Biography
Please forgive the clichés but after spending the first 20 + years of our adult lives denying that God even existed, our lives were changed forever when we received His amazing grace, through the gift of faith that rescued us and redeemed us and began the lifelong work of transforming us… (with the promise to ultimately lead us to our own transfiguration - thank you to pastor Malcom Duncan for recently bringing that revelation through a KTC online conference!)
It was Christ’s love, and the love of the Father that He revealed to us, that prompted us, as ‘newbies,’ to follow him to Kenya, to learn how to be a beacon of hope in a place where poverty, and injustice, and corruption steal the futures of so many of His children. Barely equipped and lacking any real idea of what we were stepping into, our only strength was recognising our total dependence on God and our trust in the belief that He was going to ‘go with us.’

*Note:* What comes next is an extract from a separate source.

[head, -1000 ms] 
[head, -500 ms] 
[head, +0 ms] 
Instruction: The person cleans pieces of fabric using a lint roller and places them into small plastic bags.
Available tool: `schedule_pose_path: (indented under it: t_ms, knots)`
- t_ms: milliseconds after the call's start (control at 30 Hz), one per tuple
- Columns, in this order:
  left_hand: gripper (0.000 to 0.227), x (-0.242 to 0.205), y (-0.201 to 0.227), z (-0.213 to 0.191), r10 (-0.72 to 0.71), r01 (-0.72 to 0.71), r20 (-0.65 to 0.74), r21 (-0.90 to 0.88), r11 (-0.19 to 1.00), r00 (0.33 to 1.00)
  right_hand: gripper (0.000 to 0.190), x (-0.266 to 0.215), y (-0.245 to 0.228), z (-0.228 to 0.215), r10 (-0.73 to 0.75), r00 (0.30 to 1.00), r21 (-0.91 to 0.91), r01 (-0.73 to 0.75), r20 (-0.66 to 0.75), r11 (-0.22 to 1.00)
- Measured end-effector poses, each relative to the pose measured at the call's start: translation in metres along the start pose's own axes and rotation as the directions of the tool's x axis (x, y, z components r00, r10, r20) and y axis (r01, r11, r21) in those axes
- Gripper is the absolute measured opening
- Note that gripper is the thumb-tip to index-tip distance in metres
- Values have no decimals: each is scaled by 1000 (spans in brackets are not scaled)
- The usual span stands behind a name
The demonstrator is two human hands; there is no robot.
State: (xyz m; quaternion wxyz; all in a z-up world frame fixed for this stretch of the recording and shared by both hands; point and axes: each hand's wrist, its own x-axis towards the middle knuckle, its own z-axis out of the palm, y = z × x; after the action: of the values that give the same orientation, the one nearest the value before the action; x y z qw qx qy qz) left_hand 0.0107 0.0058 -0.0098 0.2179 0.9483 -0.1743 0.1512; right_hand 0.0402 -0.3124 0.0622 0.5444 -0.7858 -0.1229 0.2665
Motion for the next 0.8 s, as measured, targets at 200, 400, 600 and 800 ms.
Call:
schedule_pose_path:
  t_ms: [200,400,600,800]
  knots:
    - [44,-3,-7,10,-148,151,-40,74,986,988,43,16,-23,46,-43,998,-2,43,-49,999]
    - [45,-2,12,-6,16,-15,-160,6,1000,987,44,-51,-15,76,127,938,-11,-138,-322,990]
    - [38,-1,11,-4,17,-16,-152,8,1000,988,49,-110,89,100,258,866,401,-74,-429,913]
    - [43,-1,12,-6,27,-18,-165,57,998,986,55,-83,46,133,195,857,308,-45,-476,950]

At the end of our first year, we needed a name for the work that had begun – and this ministry ‘Hope & Kindness’ was born. The first 24 years have far exceeded anything we may have imagined as we boarded that first flight to Kenya. Time and again, we have seen miraculous provision through the generosity of the church, through brothers and sisters and through complete strangers - and we have been blessed with deep friendships that we would never have otherwise known. Today Hope and Kindness looks like a Nursery School, a Primary School and a Junior Secondary School serving 270 children aged between 3 and 16 yrs. It has a church led by lay preachers/teachers which is overseen by Elim Gospel Church Kenya. Both the school and the church serve some of the most vulnerable and ‘at risk’ children and families within walking distance from our centre. As part of our efforts to generate some income here in Kenya, we also have a fish farm producing tilapia fingerlings to sell to the cage fish farmers on Lake Victoria
In spite of seasons where we have allowed ourselves to become too ‘busy,’ (where we have unwittingly worked too much in our own strength,) and in spite of significant health challenges along the way together with some disappointments and discouragements from people we have trusted here in Kenya, we are so grateful to be a part of this little community, in a place where the experience of community has mostly been lost. Together with teachers and church leaders and various support staff, we are still learning what it means to follow our rabbi, King Jesus, to live honest, transparent and accountable lives – and to love as we have been loved.
These are tough times, everywhere. Here in Kenya, opportunities for employment, for the educated as well as the uneducated, are so hard to find. At the same time there have never been so many ‘things’ held out in front of young people to make them aware of all the things they lack and now believe they ‘must have,’ in order to be happy. There is a real battle for their hearts and minds and an urgent need for them to be led into truth. Our hope is that their experiences, in the school and in the church, will inspire them to believe for a better future, for a victorious future, through their education and, most importantly, through growing a stronger faith in the God who created them, who loves them and has promised to always go with them.